Post-matching inference may result in invalid standard errors

Regression models estimated after matching control and treatment groups on observables must explicitly account for the matching step in order to estimate asymptotically valid standard errors.

Author(s)
Alberto Abadie and Jann Spiess
Journal
Journal of the American Statistical Association
Citation
Abadie, Alberto, and Jann Spiess. “Robust Post-Matching Inference.” Journal of the American Statistical Association 117, no. 538 (2022): 983–995. https://doi.org/10.1080/01621459.2020.1840383. Copy
Abstract

Nearest-neighbor matching is a popular nonparametric tool to create balance between treatment and control groups in observational studies. As a preprocessing step before regression, matching reduces the dependence on parametric modeling assumptions. In current empirical practice, however, the matching step is often ignored in the calculation of standard errors and confidence intervals. In this article, we show that ignoring the matching step results in asymptotically valid standard errors if matching is done without replacement and the regression model is correctly specified relative to the population regression function of the outcome variable on the treatment variable and all the covariates used for matching. However, standard errors that ignore the matching step are not valid if matching is conducted with replacement or, more crucially, if the second step regression model is misspecified in the sense indicated above. Moreover, correct specification of the regression model is not required for consistent estimation of treatment effects with matched data. We show that two easily implementable alternatives produce approximations to the distribution of the post-matching estimator that are robust to misspecification. A simulation study and an empirical example demonstrate the empirical relevance of our results. Supplementary materials for this article are available online.

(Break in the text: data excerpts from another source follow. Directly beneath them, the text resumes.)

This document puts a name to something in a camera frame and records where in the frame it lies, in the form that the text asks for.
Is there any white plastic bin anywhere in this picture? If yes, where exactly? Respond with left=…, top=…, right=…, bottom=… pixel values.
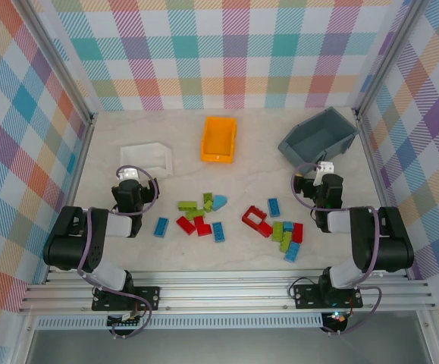
left=119, top=141, right=174, bottom=176

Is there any grey plastic bin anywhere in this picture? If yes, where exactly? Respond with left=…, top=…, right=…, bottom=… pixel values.
left=277, top=106, right=359, bottom=168

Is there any red lego window frame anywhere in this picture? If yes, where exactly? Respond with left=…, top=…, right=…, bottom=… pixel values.
left=241, top=205, right=269, bottom=233

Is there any orange plastic bin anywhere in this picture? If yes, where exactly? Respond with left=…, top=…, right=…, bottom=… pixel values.
left=200, top=116, right=239, bottom=165

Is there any light blue curved lego brick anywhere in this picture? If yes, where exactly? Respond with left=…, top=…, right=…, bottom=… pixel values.
left=212, top=194, right=230, bottom=212

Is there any small controller board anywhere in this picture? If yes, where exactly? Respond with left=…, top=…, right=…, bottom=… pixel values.
left=323, top=310, right=348, bottom=328
left=106, top=311, right=145, bottom=329

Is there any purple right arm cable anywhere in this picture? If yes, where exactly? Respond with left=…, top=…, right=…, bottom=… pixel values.
left=289, top=162, right=383, bottom=337

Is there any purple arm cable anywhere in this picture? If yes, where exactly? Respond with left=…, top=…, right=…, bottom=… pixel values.
left=289, top=162, right=383, bottom=337
left=76, top=165, right=161, bottom=340

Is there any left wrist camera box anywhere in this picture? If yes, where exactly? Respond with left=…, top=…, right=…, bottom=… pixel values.
left=118, top=166, right=140, bottom=182

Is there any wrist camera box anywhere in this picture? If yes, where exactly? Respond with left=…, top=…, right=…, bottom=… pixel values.
left=312, top=161, right=336, bottom=187
left=118, top=166, right=140, bottom=182

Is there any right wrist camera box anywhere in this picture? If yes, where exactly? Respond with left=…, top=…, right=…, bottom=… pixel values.
left=312, top=161, right=336, bottom=187

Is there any aluminium side rail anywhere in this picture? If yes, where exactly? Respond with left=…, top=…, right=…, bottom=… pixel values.
left=351, top=108, right=413, bottom=280
left=27, top=111, right=98, bottom=285

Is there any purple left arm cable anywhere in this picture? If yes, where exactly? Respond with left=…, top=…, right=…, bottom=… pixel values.
left=76, top=165, right=161, bottom=340

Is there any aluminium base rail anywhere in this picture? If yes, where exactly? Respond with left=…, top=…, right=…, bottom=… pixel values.
left=17, top=269, right=437, bottom=314

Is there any aluminium corner post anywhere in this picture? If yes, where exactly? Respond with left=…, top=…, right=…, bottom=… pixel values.
left=16, top=0, right=96, bottom=126
left=352, top=0, right=429, bottom=117

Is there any white slotted cable duct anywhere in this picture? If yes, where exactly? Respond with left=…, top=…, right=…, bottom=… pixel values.
left=33, top=317, right=328, bottom=331

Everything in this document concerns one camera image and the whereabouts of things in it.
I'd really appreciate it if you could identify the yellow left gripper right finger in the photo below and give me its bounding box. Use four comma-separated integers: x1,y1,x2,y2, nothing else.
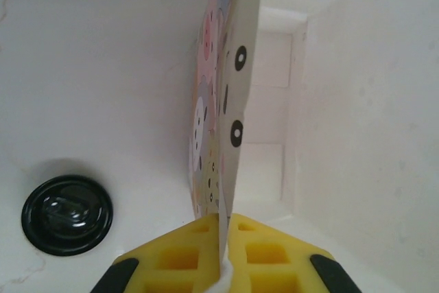
227,213,365,293

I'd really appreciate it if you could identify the loose black plastic cup lid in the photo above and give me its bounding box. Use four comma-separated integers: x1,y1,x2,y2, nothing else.
21,174,115,257

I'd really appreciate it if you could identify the cartoon animal paper gift bag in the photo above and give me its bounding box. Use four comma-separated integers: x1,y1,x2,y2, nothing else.
187,0,439,293

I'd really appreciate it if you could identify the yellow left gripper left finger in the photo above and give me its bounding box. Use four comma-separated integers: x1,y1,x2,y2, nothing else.
91,213,224,293

Water sharing practices in water-insecure environments are associated with increased conflict

Survey data from 20 global sites reveal that the practice of reciprocal household water sharing in water-insecure environments is associated with increased conflict and emotional distress.

Author(s)
Amber Wutich, Asher Rosinger, Alexandra Brewis, Melissa Beresford, Sera Young, and Household Water Insecurity Experiences Research Coordination Network
Journal
American Anthropologist
Citation
Wutich, Amber, Asher Rosinger, Alexandra Brewis, Melissa Beresford, Sera Young, and Household Water Insecurity Experiences Research Coordination Network. “Water Sharing is a Distressing Form of Reciprocity: Shame, Upset, Anger, and Conflict over Water in Twenty Cross-cultural Sites.” American Anthropologist 124, no. 2 (2022): 279–290. https://doi.org/10.1111/aman.13682. Copy
Abstract

Anthropological theories of reciprocity suggest it enhances prestige, social solidarity, and material security. Yet, some ethnographic cases suggest that water sharing—a form of reciprocity newly gaining scholarly attention—might work in the opposite way, increasing conflict and emotional distress. Using cross-cultural survey data from twenty global sites (n = 4,267), we test how household water reciprocity (giving and receiving) is associated with negative emotional and social outcomes. Participation in water sharing as both givers and receivers is consistently associated with greater odds of reporting shame, upset, and conflict over water. Water sharing experiences in a large, diverse sample confirm a lack of alignment with predictions of classic reciprocity theories. Recent ethnographic research on reciprocity in contexts of deepening contemporary poverty will allow development of ethnographically informed theories to better explain negative experiences tied to water reciprocity.